YOUR GOAL: Set down a true copy of the data, with all pictures left out.

AVAILABLE DATA:
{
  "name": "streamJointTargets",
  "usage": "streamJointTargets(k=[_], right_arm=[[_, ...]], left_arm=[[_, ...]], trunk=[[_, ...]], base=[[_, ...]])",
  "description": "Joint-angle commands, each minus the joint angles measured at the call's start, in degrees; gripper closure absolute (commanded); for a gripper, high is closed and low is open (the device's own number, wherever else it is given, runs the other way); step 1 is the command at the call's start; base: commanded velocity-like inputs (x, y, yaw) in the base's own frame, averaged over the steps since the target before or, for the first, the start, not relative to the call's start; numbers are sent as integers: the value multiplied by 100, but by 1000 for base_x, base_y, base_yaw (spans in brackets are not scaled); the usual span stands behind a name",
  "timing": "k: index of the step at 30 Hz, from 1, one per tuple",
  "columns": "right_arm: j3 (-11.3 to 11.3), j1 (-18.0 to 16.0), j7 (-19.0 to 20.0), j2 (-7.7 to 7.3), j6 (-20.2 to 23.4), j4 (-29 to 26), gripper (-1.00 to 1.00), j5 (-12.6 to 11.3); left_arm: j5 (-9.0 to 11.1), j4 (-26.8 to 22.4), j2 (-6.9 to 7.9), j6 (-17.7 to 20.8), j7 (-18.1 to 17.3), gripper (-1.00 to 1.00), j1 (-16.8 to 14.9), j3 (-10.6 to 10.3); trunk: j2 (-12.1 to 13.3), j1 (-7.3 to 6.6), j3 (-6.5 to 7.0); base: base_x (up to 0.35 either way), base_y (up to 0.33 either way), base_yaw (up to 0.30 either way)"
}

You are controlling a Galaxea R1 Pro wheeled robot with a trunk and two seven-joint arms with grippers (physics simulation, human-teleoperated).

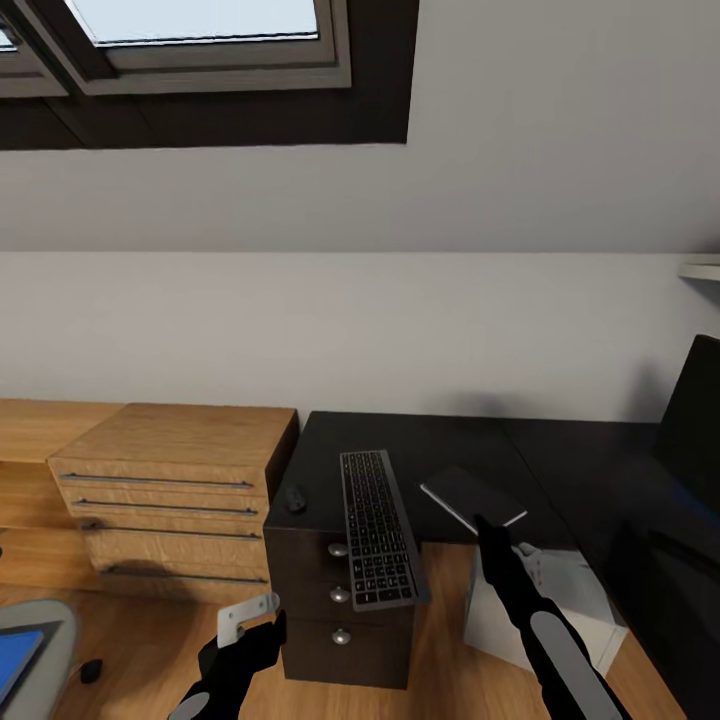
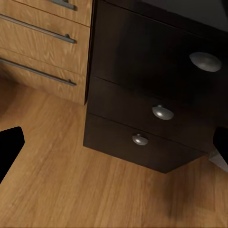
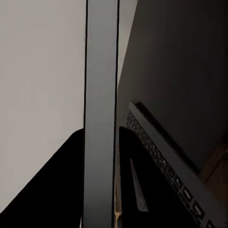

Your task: In the bedroom, organize the workspace by keeping the computer under the desk, ensuring the monitor is on the desk, placing the keyboard on the desk next to the monitor, placing the mouse on the desk next to the keyboard, moving the folder from the swivel chair onto the desk next to the mouse, stacking the notebook on top of the folder with the pen on top of the notebook, and positioning the swivel chair next to the desk.

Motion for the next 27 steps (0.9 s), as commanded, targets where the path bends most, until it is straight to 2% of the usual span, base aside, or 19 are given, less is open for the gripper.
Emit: streamJointTargets(k=[1,27], right_arm=[[10,-3,17,-7,-5,4,100,-62],[-60,-3,-10,10,-20,336,100,-74]], left_arm=[[41,-10,5,11,44,-100,-1,-9],[49,-12,5,11,49,-100,-4,-2]], trunk=[[-45,23,-23],[-1088,594,-490]], base=[[0,0,0],[0,0,0]])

YOUR RESPONSE:
{
  "name": "streamJointTargets",
  "usage": "streamJointTargets(k=[_], right_arm=[[_, ...]], left_arm=[[_, ...]], trunk=[[_, ...]], base=[[_, ...]])",
  "description": "Joint-angle commands, each minus the joint angles measured at the call's start, in degrees; gripper closure absolute (commanded); for a gripper, high is closed and low is open (the device's own number, wherever else it is given, runs the other way); step 1 is the command at the call's start; base: commanded velocity-like inputs (x, y, yaw) in the base's own frame, averaged over the steps since the target before or, for the first, the start, not relative to the call's start; numbers are sent as integers: the value multiplied by 100, but by 1000 for base_x, base_y, base_yaw (spans in brackets are not scaled); the usual span stands behind a name",
  "timing": "k: index of the step at 30 Hz, from 1, one per tuple",
  "columns": "right_arm: j3 (-11.3 to 11.3), j1 (-18.0 to 16.0), j7 (-19.0 to 20.0), j2 (-7.7 to 7.3), j6 (-20.2 to 23.4), j4 (-29 to 26), gripper (-1.00 to 1.00), j5 (-12.6 to 11.3); left_arm: j5 (-9.0 to 11.1), j4 (-26.8 to 22.4), j2 (-6.9 to 7.9), j6 (-17.7 to 20.8), j7 (-18.1 to 17.3), gripper (-1.00 to 1.00), j1 (-16.8 to 14.9), j3 (-10.6 to 10.3); trunk: j2 (-12.1 to 13.3), j1 (-7.3 to 6.6), j3 (-6.5 to 7.0); base: base_x (up to 0.35 either way), base_y (up to 0.33 either way), base_yaw (up to 0.30 either way)"
}

You are controlling a Galaxea R1 Pro wheeled robot with a trunk and two seven-joint arms with grippers (physics simulation, human-teleoperated).


Your task: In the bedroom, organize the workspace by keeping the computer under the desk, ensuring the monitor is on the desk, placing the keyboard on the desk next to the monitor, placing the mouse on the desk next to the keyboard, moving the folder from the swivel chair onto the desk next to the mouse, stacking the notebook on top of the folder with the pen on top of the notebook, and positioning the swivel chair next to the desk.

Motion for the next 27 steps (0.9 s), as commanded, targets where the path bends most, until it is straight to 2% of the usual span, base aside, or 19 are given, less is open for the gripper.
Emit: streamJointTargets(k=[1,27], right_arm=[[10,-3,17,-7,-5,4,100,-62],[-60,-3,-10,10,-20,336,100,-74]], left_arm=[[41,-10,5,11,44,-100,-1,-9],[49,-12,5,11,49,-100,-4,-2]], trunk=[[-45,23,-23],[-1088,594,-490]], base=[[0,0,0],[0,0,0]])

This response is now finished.